Tuesday, June 29, 2010

Making sense of a senseless death

Yesterday we attended a large memorial service. The church where the service was held was filled to capacity. There were almost one thousand messages to Jason on a memorial site that was set up a week ago on Facebook. Jason was not famous, rich or politically connected. He didn’t accumulate a large number of friends over a long life. He wasn’t an owner of a business or from a well-connected family. So, what made him so special?

He was a 39 year old father of two that was under paid, worked hard and loved music. He was a perfectionist. He gave of himself and was the worship pastor of a local church. One other thing to know about Jason, he had fought a battle within himself for years and last week committed suicide.

We did not personally know him but through his music found great inspiration and could sense his love of the Lord. We enjoyed his music so much that we debated switching churches just because of him. The messages on Facebook show his capacity to ignite a whole segment of people across three churches and fifteen years. Jason brought people to Christ. Through his songs you could feel the love and compassion that our savior has for us but sadly Jason apparently could not feel those things. He would pour his soul into his music and sing of God’s greatness and all the while he was in the fight for his life. We had no idea of his struggles and I’m sure that’s how he wanted it. But now he has left a void not only in our Christian family but also in his earthly family.

So how do we make sense of tragedies like this? How can someone become so despondent that the only way out seems to be death? Add to that that he was a child of God and it’s even harder to imagine. Is this how a follower of Christ is rewarded? Is this any different than if he wasn’t a believer? There are some things that happen that we can never understand. A child is killed by a drunk driver, a spouse commits adultery or gets hooked on drugs. Where do we go for the answers?

Death is meaningless unless looked at through the eyes of a Christian and Christianity doesn’t make much sense without the reality of heaven. The reason we suffer, endure, love and forgive is not to bring us acclaim here on earth but to help us grow and guide others on our way to eternity. If there is no heaven how can any of this make sense? We also need to remember that we can’t do this on our own. We need guidance which comes from the Holy Spirit. It is a constant daily renewal of our minds by reading Gods word.

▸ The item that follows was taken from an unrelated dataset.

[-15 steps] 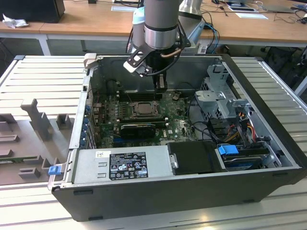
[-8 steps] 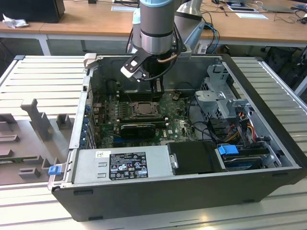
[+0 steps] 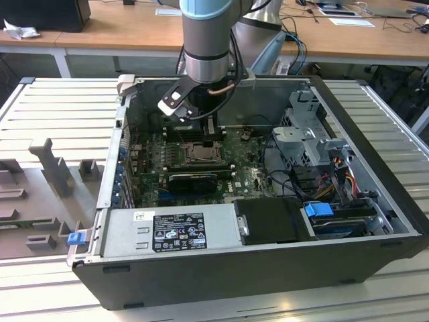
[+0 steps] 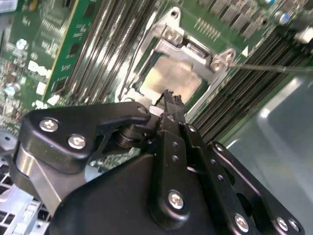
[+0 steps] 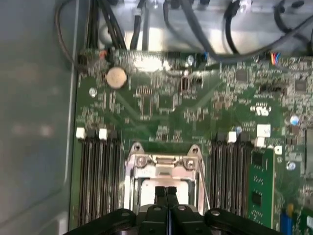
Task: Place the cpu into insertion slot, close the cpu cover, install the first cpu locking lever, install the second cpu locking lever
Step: 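Close the cpu cover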
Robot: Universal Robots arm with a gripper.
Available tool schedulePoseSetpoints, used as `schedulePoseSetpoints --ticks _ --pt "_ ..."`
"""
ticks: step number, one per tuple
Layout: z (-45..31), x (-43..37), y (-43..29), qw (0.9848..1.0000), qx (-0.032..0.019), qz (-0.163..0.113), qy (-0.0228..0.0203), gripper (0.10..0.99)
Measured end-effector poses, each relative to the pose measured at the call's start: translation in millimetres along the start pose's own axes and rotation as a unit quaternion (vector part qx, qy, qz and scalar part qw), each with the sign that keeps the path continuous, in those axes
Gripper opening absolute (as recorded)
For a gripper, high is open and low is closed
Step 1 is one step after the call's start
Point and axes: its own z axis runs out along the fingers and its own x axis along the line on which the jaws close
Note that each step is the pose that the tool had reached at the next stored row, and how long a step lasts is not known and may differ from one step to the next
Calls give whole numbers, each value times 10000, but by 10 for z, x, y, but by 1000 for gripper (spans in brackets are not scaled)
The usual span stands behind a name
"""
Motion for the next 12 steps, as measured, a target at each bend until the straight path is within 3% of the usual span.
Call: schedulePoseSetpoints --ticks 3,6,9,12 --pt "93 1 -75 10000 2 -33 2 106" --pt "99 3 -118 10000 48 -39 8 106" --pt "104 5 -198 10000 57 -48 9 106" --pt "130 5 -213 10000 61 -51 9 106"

If nothing else maybe Jason’s death is a wakeup call to those of us still standing on this planet. Maybe Jason is screaming out to us that life is short and precious! None of us are guaranteed tomorrow. Yesterday is done and all we have is today. It’s called the present because it is a gift from God to be unwrapped and opened. Every day we are to enjoy this gift and be thankful that we have another day to be with our loved ones. We become so consumed with the day to day minutia that we often don’t take the time to enjoy the blessings we are given each day. What are we willing to give up if we knew that tomorrow or next week or next month we or our spouse or son or daughter would be gone forever? Would we give up work, our home or our precious time for just one more hour or one more day with our departed? We can’t let this world consume us. Each day we all are one day closer to the end and none of us know the date of that final day.

The memorial today was amazing. The singing, the music and the tributes. His ten year old daughter sang a song to her dad. It was a celebration, for now Jason was finally free to be the man God had intended.

When put into perspective does it really matter who wins the next election or the Super Bowl or what car we drive? Think about what is really important. Does someone need to die before we tell them they are special? Does someone need to die before we stop thinking about ourselves? Pray for Jason’s family and remember Jason is probably singing the most beautiful songs he has ever sung. His demons are gone and he is at peace. Don’t weep for him but be joyful as he sits with Christ and waits for the time when he will be reunited with his family. I’m sure this is how he would want to be remembered.

Wednesday, June 16, 2010

Dad's Day

This weekend most of us will be thinking about our Dads. Some will send a card or make a call. Others will take Dad out to eat or golfing. Unfortunately some will not have any good thoughts about their Dad. He was either absent, abusive or just not involved. While we spend Fathers Day usually thinking about our Dads perhaps we should change our focus.

The majority of us are Dads or will be Dads in the future. Instead of focusing on the past and our Dads maybe we should focus on the future and what kind of a Dad we are or will be. What will our kids think about us on future Dad Days?

We all will leave a legacy whether we like it or not. Some will be good and some not so good. What will your legacy be? Will the kids want to spend Fathers Day with you or will they hope they don't have to see or talk to you? Will they have anything in common with you or will you be a stranger? Will their own marriages be solid because of the time you invested in yours and will they thank you for it?.

This Fathers Day, give your Dad props if you want. Take him to lunch or a game but also look at your life. Five, ten or twenty years from now what will YOUR kids think when Fathers Day comes around?